**Work required**
Exactly the lines from the one with "Could you please drop one or more pins on the right" to the end of the data below should be set down, and no others.

**Available data**
------

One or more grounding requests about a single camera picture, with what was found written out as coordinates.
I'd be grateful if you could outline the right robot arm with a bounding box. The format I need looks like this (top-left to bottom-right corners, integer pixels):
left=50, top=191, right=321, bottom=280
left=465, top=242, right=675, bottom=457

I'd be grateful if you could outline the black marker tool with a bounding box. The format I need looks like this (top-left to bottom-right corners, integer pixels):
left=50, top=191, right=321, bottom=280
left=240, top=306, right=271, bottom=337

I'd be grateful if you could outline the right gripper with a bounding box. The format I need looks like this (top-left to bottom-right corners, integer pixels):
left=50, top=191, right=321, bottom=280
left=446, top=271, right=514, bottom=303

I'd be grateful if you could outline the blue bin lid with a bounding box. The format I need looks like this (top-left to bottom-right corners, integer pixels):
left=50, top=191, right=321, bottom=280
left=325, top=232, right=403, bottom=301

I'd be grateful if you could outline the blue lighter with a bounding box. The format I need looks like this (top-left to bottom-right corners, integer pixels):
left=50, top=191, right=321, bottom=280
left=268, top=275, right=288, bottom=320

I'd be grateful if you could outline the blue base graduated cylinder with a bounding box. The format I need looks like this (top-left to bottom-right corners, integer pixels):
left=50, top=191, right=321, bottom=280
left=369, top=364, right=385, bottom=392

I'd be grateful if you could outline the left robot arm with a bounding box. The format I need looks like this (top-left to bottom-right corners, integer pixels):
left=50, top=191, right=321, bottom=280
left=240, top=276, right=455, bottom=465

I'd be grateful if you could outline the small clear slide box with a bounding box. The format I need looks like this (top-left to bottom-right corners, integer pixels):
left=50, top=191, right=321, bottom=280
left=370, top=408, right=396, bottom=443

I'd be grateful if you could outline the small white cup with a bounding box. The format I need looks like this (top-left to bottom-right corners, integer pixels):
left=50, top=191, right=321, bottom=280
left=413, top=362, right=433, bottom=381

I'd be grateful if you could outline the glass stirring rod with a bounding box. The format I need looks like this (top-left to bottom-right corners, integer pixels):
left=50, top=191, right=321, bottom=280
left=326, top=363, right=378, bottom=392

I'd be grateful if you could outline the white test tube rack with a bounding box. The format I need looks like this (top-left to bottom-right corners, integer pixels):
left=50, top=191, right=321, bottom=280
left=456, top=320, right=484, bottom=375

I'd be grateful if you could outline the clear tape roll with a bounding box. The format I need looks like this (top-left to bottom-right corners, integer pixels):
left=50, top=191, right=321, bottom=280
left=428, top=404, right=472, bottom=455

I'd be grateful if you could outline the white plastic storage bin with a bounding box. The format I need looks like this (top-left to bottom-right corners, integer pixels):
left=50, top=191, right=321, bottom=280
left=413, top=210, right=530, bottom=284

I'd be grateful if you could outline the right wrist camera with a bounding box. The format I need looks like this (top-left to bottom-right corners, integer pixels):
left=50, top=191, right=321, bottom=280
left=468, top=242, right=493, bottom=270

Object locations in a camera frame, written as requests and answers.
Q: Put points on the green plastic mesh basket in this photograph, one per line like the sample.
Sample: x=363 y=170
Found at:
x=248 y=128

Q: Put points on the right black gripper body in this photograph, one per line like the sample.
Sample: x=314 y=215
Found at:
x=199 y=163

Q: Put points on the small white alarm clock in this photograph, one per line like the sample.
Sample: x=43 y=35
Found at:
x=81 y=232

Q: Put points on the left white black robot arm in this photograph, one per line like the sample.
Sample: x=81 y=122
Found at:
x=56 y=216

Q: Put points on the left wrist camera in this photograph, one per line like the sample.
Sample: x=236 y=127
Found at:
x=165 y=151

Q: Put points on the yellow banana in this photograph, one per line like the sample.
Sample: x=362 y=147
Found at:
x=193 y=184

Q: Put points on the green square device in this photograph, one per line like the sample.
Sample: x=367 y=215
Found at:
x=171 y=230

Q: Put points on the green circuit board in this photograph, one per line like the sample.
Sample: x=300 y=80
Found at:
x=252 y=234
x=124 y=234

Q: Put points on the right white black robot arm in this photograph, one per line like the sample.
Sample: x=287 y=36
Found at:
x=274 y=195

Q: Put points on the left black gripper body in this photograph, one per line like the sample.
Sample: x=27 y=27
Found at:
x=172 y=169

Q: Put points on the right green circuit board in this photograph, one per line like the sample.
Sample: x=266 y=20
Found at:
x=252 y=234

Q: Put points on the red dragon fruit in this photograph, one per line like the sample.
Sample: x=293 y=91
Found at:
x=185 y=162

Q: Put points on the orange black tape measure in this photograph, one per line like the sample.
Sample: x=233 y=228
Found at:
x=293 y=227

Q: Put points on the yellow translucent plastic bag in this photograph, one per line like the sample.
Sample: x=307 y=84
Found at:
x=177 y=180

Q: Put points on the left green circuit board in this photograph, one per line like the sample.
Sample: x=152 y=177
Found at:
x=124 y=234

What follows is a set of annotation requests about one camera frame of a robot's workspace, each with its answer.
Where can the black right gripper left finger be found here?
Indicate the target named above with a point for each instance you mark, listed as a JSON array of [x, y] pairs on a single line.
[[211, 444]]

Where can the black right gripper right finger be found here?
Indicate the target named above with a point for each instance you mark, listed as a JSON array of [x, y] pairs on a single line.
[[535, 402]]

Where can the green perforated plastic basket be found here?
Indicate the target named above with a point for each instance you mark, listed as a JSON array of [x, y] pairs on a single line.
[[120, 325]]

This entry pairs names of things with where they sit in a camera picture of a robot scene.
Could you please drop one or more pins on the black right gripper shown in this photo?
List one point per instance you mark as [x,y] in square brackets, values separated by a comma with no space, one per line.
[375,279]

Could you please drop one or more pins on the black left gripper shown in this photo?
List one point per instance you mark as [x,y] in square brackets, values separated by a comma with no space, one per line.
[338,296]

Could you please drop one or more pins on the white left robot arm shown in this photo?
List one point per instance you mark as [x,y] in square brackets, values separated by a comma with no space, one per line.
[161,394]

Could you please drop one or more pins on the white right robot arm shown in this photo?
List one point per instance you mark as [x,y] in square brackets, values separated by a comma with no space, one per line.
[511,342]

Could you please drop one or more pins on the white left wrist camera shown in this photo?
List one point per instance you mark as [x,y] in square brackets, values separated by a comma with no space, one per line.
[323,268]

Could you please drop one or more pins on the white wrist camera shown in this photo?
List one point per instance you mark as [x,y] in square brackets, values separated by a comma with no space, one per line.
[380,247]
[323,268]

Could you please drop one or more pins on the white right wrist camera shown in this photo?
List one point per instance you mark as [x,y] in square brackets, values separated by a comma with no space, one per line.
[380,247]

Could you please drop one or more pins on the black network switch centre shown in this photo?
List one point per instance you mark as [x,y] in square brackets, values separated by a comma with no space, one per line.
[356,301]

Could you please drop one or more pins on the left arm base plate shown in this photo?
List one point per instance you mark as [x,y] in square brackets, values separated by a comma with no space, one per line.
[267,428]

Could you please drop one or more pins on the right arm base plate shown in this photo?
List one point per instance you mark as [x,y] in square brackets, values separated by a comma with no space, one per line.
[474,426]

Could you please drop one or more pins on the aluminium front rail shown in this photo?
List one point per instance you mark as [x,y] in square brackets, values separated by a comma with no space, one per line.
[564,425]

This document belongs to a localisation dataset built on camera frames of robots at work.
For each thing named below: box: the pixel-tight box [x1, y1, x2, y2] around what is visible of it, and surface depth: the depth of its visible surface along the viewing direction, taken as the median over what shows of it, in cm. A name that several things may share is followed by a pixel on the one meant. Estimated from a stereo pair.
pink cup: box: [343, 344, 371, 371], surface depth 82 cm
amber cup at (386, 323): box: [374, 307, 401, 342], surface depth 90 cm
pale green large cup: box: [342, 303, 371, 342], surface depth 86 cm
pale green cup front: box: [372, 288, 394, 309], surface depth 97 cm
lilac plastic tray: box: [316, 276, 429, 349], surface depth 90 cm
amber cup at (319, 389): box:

------

**Your solution**
Could you please drop one or more pins on the right arm base plate shown in this photo?
List one point per instance you mark as [x,y] in square brackets, values separated by a comma with no space, one per line.
[474,426]

Could you please drop one or more pins on the aluminium front rail shown in this photo?
List one point per instance you mark as [x,y] in square brackets, values separated by a comma with no space, one per line.
[564,425]

This document belongs to a localisation dataset built on camera frames of robots at work.
For each thing named below: box: the pixel-tight box [x1, y1, x2, y2] around what is visible of it, and surface depth: the depth of its visible surface along the viewing direction, taken as the median over what shows of it, in cm. A name that several things may share is followed by a pixel on the one meant. Estimated from a stereo pair.
pink cup: box: [343, 344, 371, 371], surface depth 82 cm
amber cup at (386, 323): box: [374, 307, 401, 342], surface depth 90 cm
pale green large cup: box: [342, 303, 371, 342], surface depth 86 cm
pale green cup front: box: [372, 288, 394, 309], surface depth 97 cm
lilac plastic tray: box: [316, 276, 429, 349], surface depth 90 cm
amber cup at (319, 389): box:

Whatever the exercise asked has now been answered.